Signify - ASL Translator

Signify uses machine learning to transform webcam input into readable sign language using a variety of different techniques. The series of texts below detail the steps taken for signify to translate an image into a final word.

1. OpenCV Pipeline

The first step of the process to transform an image to a letter output is our OpenCV pipeline. This pipeline is written as the following:
cv.cvtColor(img, result, cv.COLOR_BGR2GRAY); cv.adaptiveThreshold( result, result, 255, cv.ADAPTIVE_THRESH_GAUSSIAN_C, cv.THRESH_BINARY, 21, 2 ); cv.cvtColor(result, result, cv.COLOR_GRAY2RGB);
The above pipeline simply performs an adaptive threshold on a grayscaled version on the image, highlighting its edges which make the image easier to process through the next step, the tensorflow model.

2. Tensorflow CNN

After experimenting with various different model architectures, transfer learning from various different base convolutional neural network including vgg19, alexnet, and more, we settled on the architecture shown here, which both allowed the model to be run in real time as well as be fairly accurate. We took the output of a pre-trained convolutional neural network (mobile net) and added three dense layers to alter the output to classify hand signs.
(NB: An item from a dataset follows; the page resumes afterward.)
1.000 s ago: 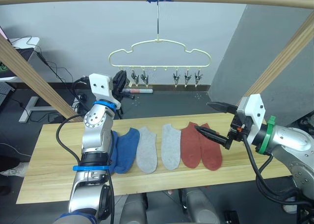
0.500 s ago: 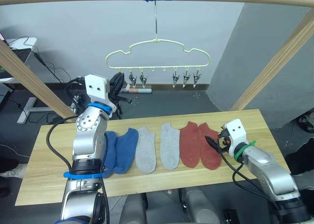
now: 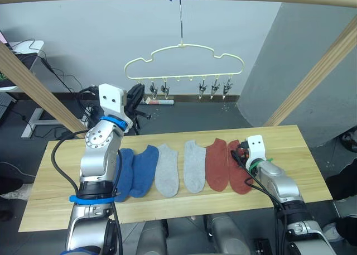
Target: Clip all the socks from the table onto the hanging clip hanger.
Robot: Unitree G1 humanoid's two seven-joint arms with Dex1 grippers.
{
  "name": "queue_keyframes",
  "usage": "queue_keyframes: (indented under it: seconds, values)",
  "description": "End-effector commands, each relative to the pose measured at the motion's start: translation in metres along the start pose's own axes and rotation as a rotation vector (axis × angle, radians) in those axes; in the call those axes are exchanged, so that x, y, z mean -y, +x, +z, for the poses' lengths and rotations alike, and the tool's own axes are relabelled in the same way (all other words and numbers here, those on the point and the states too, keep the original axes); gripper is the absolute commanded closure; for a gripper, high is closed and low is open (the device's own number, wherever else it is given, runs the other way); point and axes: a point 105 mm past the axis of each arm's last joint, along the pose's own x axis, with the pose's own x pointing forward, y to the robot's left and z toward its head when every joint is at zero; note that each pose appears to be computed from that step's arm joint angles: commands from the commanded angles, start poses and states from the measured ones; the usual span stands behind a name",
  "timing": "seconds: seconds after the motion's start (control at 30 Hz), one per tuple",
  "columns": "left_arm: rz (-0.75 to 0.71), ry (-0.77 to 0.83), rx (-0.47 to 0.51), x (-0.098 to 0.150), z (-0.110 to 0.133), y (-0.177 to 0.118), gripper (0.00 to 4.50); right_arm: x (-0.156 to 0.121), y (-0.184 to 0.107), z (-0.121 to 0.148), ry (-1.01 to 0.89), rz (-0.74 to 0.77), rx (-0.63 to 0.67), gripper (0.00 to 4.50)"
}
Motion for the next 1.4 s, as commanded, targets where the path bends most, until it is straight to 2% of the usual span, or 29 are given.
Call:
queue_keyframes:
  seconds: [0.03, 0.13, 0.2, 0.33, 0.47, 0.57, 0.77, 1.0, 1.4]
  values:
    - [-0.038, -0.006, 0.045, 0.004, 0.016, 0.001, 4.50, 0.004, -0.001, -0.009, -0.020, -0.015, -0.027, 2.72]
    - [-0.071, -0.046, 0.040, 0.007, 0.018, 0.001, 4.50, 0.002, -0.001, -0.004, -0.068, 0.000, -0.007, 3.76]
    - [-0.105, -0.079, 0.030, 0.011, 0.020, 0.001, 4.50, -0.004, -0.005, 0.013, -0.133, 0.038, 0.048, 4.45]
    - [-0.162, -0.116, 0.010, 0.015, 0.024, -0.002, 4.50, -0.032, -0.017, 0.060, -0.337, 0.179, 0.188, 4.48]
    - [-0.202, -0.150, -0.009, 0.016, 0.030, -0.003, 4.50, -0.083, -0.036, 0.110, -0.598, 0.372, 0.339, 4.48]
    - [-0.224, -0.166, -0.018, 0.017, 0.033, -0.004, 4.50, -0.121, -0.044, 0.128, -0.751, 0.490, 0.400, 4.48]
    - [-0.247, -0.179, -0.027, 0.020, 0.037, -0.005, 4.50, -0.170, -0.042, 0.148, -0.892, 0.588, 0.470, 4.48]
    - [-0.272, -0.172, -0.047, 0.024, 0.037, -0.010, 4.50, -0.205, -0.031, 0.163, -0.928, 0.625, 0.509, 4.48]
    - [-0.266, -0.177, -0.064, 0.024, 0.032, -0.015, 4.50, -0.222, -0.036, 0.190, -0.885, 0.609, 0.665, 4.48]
3. Interpreting The Results

The Tensorflow CNN mentioned above only gave us a stream of outputs, which had to be translated into a readable english word / set of letters, as shown in the image. To accomplish this, we developed a small algorithm like the following: If the previous detected letter is different from the current detector letter, and the previous detected letter has been repeated at least x number of times, then add the previous letter to the running predicted word. However, the threshold x may change from letter to letter, and we had to experiment with different values of x: smaller values for letters which the model had trouble with, and larger values for letters which the model was more confident with. Then, when a space character is detected, we run autocorrection and text to speech as mentioned in the text below.
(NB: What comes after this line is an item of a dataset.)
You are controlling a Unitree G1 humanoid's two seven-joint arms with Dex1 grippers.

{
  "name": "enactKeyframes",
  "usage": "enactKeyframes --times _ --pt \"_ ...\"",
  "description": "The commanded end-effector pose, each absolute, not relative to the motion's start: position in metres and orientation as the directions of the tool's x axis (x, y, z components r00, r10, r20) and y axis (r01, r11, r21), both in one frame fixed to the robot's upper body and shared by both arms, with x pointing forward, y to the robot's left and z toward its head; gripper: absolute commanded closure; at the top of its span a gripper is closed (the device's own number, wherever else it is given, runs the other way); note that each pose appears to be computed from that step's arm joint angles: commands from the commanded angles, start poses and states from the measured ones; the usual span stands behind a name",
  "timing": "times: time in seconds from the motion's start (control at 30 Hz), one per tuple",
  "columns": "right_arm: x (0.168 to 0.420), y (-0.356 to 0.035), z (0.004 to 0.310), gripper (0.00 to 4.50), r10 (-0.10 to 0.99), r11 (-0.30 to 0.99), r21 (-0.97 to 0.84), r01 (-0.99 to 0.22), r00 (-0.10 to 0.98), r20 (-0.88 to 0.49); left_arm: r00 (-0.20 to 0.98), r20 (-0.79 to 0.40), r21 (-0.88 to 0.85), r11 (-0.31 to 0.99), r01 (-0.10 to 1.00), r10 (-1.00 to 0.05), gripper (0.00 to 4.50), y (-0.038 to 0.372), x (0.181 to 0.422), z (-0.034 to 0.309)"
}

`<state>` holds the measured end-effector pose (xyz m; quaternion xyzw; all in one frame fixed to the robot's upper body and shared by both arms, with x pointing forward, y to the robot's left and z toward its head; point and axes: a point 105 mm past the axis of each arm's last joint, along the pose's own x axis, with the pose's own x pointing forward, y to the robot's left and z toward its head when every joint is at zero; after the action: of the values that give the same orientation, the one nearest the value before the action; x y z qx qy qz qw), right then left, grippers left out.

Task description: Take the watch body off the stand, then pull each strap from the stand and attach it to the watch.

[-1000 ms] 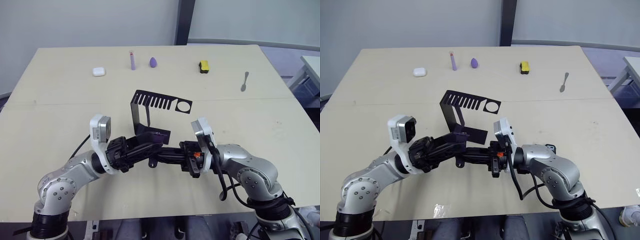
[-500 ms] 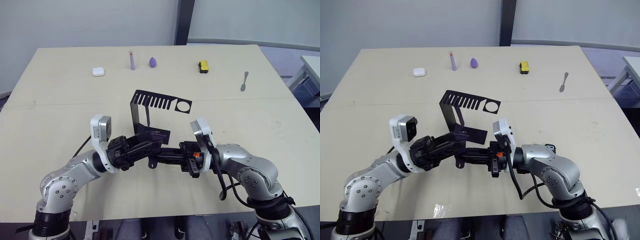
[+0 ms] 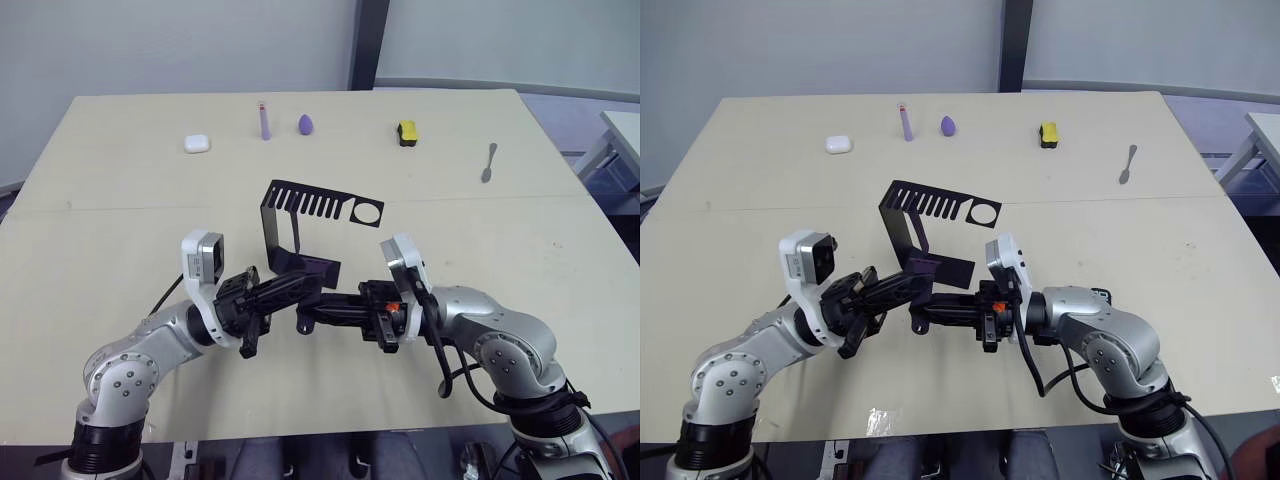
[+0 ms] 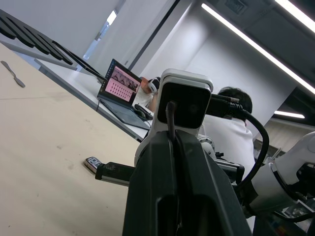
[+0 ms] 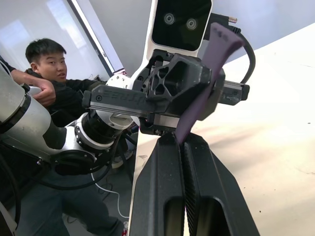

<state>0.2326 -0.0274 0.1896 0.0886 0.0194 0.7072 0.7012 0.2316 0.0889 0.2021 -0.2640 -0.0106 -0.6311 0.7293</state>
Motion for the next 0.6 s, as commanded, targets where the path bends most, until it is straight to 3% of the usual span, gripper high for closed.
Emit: enactKeyframes --times 0.03,0.17,0.27,0.33,0.6 --pt "0.2255 -0.0264 0.1984 4.5 0.992 -0.047 0.125 -0.991 -0.032 0.12 0.181 0.366 -0.338 0.051 0.94 -0.913 4.4 0.0875 0.2276 0.2081" --pt "0.2249 -0.0269 0.1976 4.5 0.992 -0.05 0.127 -0.991 -0.034 0.118 0.189 0.365 -0.367 0.046 0.929 -0.911 4.4 0.0876 0.2279 0.2065" --pt "0.2246 -0.0273 0.1974 4.5 0.992 -0.05 0.128 -0.991 -0.034 0.118 0.206 0.337 -0.361 0.076 0.93 -0.919 3.56 0.0861 0.2298 0.2032" --pt "0.2244 -0.0275 0.1973 4.5 0.992 -0.049 0.128 -0.991 -0.034 0.118 0.201 0.339 -0.35 0.075 0.934 -0.919 2.66 0.0857 0.2293 0.204" --pt "0.2242 -0.0283 0.1962 4.5 0.993 -0.048 0.129 -0.99 -0.033 0.116 0.192 0.367 -0.359 0.052 0.932 -0.91 2.66 0.0861 0.2296 0.2076"
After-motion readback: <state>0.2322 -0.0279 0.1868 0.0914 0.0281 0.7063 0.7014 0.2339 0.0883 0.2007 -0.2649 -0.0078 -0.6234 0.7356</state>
4. Autocorrection And Text To Speech

However, the letters output by the previous step were not always 100% perfect, which is why we included autocorrection. For the select times where the previous steps are not able to accurately translate a word, we use simple autocorrection to change it to the nearest english word. Additionally, we used the browser text to speech API to speak out loud the predicted word, allowing for even more use cases.